WHAT YOU ARE ASKED TO DO
Repeat every record exactly, omitting the pictures.
Top of INPUT
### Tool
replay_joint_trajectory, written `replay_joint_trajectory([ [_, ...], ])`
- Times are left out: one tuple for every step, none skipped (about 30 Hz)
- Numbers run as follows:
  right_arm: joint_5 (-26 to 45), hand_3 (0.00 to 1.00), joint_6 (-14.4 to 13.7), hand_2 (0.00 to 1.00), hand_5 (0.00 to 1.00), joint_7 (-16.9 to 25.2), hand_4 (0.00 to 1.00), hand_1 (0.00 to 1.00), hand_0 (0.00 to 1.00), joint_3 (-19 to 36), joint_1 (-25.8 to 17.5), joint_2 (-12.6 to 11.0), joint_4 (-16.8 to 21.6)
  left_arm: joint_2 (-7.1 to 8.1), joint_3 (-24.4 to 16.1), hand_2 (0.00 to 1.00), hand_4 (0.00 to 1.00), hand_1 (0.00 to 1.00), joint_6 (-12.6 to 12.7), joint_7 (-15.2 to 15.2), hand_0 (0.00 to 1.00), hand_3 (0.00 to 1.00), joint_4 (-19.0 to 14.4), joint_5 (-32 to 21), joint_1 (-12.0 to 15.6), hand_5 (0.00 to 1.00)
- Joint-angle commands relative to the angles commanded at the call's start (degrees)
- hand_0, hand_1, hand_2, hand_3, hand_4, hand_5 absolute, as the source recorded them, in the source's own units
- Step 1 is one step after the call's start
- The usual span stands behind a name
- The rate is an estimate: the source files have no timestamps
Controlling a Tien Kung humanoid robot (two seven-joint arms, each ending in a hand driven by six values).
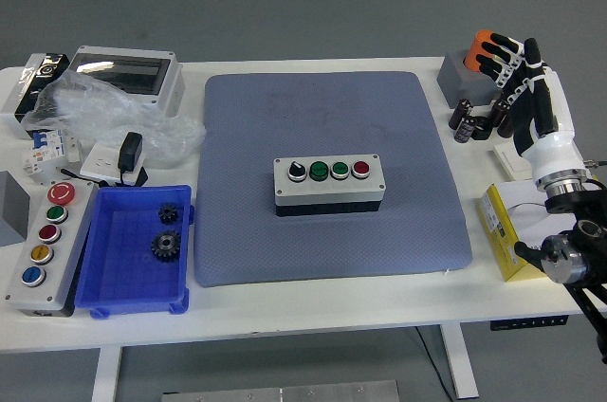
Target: Pick up the button,place it on the desk,press the button,press the button
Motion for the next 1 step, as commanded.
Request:
replay_joint_trajectory([
  [0.0,0.739,0.0,0.761,0.914,0.0,0.998,0.748,0.824,0.0,0.0,0.1,-0.1,-0.11,0.0,0.607,0.62,0.679,0.0,0.0,0.668,0.623,0.0,0.0,0.1,0.381],
])
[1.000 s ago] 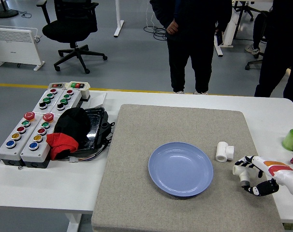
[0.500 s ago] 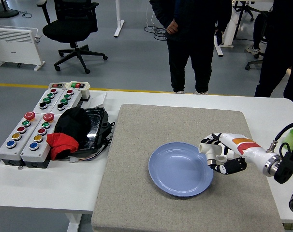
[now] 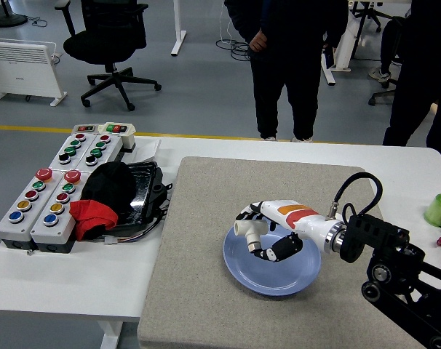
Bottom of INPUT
TASK SOLUTION
### Tool
replay_joint_trajectory, written `replay_joint_trajectory([ [_, ...], ])`
- Times are left out: one tuple for every step, none skipped (about 30 Hz)
- Numbers run as follows:
  right_arm: joint_5 (-26 to 45), hand_3 (0.00 to 1.00), joint_6 (-14.4 to 13.7), hand_2 (0.00 to 1.00), hand_5 (0.00 to 1.00), joint_7 (-16.9 to 25.2), hand_4 (0.00 to 1.00), hand_1 (0.00 to 1.00), hand_0 (0.00 to 1.00), joint_3 (-19 to 36), joint_1 (-25.8 to 17.5), joint_2 (-12.6 to 11.0), joint_4 (-16.8 to 21.6)
  left_arm: joint_2 (-7.1 to 8.1), joint_3 (-24.4 to 16.1), hand_2 (0.00 to 1.00), hand_4 (0.00 to 1.00), hand_1 (0.00 to 1.00), joint_6 (-12.6 to 12.7), joint_7 (-15.2 to 15.2), hand_0 (0.00 to 1.00), hand_3 (0.00 to 1.00), joint_4 (-19.0 to 14.4), joint_5 (-32 to 21), joint_1 (-12.0 to 15.6), hand_5 (0.00 to 1.00)
- Joint-angle commands relative to the angles commanded at the call's start (degrees)
- hand_0, hand_1, hand_2, hand_3, hand_4, hand_5 absolute, as the source recorded them, in the source's own units
- Step 1 is one step after the call's start
- The usual span stands behind a name
- The rate is an estimate: the source files have no timestamps
Controlling a Tien Kung humanoid robot (two seven-joint arms, each ending in a hand driven by six values).
Target: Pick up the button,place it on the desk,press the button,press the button
Motion for the next 1 step, as commanded.
Request:
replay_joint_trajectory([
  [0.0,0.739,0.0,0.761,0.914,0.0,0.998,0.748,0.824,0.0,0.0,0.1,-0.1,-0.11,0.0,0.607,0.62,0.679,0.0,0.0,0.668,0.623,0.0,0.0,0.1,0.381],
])
[1.000 s ago] 
[0.500 s ago] 
[now] 

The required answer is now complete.